**Exercise requirements**. Count every line below in which "stainless" occurs, then give only the count.

[[ Provided records, beginning ]]

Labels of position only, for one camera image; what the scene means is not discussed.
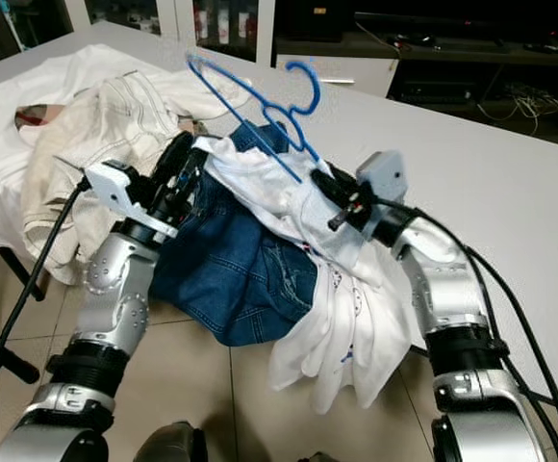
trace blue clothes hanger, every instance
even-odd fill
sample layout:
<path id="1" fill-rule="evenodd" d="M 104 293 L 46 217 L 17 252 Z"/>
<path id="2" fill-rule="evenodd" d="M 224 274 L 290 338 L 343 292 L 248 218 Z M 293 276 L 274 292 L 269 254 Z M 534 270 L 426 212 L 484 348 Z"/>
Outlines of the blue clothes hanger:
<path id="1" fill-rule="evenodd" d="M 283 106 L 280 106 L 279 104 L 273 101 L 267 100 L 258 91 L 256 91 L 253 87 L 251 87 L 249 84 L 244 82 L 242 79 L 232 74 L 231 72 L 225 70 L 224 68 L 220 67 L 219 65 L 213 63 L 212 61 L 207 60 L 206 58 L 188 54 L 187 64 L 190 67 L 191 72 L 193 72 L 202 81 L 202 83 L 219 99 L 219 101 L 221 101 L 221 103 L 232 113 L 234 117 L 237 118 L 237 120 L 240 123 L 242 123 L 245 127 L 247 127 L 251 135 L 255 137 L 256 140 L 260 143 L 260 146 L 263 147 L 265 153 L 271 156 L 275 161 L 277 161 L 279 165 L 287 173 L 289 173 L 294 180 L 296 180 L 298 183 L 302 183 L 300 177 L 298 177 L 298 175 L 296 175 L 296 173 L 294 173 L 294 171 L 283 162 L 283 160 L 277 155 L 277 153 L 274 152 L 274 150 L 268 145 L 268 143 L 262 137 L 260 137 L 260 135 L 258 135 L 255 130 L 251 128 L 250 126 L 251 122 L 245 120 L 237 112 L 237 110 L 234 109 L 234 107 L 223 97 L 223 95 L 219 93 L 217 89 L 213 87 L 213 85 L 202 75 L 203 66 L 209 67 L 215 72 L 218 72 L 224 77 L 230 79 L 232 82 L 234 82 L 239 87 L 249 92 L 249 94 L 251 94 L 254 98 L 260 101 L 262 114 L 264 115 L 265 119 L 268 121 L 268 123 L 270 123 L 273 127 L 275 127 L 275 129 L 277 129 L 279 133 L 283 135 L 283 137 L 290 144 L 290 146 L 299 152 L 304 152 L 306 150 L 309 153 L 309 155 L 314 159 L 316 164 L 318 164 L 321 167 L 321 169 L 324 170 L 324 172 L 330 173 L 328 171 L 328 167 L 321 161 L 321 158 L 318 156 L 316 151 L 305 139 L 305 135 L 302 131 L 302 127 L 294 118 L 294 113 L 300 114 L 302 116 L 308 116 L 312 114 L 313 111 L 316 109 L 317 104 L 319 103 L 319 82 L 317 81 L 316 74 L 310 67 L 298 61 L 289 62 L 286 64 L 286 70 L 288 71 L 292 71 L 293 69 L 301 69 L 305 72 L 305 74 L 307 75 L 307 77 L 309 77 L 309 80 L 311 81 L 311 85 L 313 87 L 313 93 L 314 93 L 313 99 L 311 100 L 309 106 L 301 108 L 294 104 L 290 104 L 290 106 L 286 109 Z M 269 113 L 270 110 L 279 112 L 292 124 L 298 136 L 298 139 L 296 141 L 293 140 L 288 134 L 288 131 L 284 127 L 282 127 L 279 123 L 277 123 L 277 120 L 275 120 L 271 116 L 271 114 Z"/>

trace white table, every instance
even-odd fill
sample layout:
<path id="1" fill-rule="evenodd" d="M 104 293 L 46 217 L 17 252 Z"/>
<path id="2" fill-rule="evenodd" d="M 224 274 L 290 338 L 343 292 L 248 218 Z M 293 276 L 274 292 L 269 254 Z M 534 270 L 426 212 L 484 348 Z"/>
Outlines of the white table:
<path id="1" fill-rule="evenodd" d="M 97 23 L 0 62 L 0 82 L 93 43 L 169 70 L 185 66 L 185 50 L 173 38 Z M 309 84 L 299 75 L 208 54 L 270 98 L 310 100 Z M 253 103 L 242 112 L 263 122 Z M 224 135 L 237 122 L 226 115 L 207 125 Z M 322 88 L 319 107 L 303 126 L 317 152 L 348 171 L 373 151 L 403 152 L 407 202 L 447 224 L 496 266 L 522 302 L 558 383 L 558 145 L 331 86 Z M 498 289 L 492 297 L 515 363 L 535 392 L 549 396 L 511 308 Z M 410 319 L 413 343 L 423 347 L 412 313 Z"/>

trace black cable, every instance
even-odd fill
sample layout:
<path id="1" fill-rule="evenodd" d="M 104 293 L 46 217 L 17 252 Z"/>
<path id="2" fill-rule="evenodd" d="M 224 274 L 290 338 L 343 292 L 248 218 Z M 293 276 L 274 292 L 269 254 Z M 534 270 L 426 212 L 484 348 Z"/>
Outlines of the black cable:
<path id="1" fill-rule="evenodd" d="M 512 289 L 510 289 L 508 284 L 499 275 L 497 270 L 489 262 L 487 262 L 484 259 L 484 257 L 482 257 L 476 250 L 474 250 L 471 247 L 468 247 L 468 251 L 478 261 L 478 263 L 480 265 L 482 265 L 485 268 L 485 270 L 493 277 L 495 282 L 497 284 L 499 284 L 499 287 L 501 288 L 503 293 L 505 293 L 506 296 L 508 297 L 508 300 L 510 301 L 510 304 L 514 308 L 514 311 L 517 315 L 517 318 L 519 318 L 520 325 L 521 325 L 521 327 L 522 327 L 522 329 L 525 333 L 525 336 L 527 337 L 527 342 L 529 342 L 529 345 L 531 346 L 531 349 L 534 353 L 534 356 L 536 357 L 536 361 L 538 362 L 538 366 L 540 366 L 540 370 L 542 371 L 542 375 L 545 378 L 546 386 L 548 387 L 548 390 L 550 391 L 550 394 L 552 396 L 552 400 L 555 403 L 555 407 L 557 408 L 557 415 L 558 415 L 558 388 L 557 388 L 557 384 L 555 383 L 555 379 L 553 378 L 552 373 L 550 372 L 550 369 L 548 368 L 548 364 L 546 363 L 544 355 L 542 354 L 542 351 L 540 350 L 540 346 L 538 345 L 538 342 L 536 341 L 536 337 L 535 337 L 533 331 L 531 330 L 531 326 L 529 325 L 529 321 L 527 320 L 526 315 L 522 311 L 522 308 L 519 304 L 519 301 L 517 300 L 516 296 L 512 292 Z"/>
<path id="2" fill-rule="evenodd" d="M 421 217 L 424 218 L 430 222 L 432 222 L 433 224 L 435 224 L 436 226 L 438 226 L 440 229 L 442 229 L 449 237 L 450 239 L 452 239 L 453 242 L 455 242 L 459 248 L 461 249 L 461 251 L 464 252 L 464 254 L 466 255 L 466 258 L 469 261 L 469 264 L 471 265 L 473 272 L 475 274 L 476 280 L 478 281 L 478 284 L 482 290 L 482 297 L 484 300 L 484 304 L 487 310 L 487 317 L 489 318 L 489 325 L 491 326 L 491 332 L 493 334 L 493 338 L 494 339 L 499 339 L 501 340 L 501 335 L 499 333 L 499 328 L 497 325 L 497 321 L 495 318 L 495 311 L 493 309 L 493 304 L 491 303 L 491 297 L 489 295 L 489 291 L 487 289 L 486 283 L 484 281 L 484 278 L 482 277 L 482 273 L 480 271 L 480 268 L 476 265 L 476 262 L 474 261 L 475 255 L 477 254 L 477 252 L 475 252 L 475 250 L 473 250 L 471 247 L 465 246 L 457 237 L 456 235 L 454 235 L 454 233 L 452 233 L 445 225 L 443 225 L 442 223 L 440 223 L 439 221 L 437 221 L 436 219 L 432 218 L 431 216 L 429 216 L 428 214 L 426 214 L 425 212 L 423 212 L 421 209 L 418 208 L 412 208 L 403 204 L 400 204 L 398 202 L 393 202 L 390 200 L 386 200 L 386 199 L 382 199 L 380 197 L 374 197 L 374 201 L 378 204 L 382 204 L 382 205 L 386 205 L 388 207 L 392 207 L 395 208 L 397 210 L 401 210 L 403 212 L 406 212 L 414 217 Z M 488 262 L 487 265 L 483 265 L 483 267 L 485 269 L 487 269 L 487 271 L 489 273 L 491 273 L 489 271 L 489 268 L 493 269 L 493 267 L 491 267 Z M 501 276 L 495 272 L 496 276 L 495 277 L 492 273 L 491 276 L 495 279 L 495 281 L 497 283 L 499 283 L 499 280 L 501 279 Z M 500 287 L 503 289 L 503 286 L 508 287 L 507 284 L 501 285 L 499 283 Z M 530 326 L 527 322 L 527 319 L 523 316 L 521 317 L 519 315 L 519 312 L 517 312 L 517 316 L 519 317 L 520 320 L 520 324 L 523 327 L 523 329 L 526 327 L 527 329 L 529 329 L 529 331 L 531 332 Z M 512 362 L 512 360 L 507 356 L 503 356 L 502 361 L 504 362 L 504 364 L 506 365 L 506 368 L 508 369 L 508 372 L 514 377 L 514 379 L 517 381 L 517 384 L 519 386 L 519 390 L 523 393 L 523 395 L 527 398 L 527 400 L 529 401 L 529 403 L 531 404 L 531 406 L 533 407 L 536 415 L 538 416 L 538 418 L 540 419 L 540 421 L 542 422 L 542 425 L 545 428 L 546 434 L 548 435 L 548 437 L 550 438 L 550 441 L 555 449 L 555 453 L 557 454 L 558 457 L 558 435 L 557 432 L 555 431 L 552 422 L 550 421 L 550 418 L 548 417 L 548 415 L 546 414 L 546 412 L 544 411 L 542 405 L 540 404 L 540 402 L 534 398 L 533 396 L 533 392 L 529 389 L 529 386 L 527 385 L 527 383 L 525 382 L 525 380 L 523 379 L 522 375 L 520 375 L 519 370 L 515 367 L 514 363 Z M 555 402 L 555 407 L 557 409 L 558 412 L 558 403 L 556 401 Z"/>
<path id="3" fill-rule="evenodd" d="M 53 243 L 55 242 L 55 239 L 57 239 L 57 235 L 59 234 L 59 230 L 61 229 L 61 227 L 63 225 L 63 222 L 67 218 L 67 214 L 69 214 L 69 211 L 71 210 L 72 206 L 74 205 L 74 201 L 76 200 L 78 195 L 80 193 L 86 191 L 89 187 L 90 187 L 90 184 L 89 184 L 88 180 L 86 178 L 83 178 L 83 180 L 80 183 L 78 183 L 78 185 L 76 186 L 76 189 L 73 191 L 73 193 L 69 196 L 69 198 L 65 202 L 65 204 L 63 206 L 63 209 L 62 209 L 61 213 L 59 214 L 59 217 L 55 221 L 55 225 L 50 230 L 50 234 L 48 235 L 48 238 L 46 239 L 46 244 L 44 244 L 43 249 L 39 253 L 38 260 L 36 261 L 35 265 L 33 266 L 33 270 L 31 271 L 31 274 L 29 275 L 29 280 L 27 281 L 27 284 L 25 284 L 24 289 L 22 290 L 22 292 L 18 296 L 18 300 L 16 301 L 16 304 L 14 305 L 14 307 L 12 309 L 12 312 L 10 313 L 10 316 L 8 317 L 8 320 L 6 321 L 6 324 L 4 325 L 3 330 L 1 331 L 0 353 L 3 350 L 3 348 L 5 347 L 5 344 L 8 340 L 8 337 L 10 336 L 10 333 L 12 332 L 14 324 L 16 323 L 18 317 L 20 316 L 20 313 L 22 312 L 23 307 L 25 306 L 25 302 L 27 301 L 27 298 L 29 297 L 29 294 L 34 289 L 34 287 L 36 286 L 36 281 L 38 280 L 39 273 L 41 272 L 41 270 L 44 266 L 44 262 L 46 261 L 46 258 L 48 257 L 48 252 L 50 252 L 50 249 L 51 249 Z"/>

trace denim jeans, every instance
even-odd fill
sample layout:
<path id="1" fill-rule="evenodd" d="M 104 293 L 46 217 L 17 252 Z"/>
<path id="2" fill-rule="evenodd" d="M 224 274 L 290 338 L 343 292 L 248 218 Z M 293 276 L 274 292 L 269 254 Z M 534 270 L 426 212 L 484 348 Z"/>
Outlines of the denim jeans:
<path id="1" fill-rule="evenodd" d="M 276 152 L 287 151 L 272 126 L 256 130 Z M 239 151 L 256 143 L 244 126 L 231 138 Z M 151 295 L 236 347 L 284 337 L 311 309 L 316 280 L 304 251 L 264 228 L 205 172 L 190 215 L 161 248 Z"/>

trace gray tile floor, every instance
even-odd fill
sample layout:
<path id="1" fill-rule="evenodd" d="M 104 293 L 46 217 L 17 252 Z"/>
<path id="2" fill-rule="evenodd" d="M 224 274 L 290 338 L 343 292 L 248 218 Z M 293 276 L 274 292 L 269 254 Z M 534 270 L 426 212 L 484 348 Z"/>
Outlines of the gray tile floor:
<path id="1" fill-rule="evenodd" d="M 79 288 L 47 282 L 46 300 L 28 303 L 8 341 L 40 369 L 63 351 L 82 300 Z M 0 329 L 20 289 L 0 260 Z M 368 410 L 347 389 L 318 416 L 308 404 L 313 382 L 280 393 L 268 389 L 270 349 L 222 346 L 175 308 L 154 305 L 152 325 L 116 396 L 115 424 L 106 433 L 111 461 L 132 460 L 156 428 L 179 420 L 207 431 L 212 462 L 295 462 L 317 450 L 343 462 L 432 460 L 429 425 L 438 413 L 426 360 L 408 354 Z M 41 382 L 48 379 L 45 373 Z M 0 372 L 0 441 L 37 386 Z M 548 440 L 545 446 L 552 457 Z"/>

[[ Provided records, end ]]
[[ Provided records, beginning ]]

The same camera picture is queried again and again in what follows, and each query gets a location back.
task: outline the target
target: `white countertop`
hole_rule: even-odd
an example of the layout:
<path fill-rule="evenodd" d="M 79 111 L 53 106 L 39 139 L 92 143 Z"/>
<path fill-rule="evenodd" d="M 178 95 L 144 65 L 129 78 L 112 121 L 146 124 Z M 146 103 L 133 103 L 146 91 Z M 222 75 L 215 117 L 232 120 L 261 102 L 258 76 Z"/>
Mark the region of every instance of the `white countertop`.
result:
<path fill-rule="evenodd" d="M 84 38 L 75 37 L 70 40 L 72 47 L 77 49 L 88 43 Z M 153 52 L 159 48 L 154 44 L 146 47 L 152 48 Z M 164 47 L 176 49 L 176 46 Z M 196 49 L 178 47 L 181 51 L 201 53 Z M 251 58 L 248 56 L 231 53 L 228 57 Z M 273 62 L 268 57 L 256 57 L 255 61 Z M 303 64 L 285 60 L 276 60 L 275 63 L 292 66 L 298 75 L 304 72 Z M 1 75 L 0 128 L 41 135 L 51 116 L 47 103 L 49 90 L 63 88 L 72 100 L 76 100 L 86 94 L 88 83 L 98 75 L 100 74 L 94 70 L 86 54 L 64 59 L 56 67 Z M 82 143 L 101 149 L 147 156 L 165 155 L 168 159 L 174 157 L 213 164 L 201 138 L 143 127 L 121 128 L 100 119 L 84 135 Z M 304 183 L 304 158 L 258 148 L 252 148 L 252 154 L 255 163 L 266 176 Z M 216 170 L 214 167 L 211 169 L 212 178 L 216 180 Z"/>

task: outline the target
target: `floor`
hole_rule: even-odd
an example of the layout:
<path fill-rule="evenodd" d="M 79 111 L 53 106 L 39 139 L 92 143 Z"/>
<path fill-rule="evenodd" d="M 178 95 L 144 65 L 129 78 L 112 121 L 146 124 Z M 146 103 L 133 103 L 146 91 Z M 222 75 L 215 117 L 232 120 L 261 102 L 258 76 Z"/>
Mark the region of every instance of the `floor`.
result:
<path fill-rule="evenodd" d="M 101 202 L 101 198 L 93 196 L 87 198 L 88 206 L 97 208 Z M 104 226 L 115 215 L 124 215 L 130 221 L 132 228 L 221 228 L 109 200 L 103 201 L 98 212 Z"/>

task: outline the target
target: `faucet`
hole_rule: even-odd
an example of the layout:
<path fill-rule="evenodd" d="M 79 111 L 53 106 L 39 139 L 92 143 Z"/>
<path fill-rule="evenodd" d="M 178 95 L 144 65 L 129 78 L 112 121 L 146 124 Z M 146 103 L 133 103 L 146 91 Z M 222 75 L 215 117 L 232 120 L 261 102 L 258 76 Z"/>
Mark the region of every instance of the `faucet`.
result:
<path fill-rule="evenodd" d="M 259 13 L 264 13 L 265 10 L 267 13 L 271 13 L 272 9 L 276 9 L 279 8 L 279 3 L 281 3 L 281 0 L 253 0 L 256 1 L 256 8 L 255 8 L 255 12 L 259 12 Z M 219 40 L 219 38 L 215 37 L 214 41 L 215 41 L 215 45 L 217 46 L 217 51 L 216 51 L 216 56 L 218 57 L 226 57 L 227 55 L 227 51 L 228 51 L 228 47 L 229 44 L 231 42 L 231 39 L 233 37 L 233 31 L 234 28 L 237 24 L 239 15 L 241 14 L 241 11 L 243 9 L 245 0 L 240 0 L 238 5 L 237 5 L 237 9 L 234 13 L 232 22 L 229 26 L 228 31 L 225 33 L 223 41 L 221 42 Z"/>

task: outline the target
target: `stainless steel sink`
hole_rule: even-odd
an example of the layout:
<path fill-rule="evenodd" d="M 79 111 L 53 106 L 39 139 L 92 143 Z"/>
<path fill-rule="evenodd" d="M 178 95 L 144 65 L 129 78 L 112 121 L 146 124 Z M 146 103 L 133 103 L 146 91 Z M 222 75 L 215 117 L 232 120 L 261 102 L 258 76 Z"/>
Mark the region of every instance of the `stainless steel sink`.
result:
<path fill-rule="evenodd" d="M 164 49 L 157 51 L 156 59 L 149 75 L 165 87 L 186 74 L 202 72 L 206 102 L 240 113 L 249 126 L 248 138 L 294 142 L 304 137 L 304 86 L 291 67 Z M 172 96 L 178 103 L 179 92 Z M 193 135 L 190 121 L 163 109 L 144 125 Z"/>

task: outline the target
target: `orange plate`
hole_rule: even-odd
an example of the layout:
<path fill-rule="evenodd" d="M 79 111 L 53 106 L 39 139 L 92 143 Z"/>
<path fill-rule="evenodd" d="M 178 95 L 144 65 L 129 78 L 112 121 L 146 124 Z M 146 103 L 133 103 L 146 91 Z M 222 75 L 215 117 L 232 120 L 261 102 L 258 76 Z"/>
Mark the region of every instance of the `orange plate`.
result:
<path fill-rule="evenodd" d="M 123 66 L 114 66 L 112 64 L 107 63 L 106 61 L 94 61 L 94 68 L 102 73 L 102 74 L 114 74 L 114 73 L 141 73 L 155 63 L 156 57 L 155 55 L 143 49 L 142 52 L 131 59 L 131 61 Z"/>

[[ Provided records, end ]]

**Response to the exercise**. 2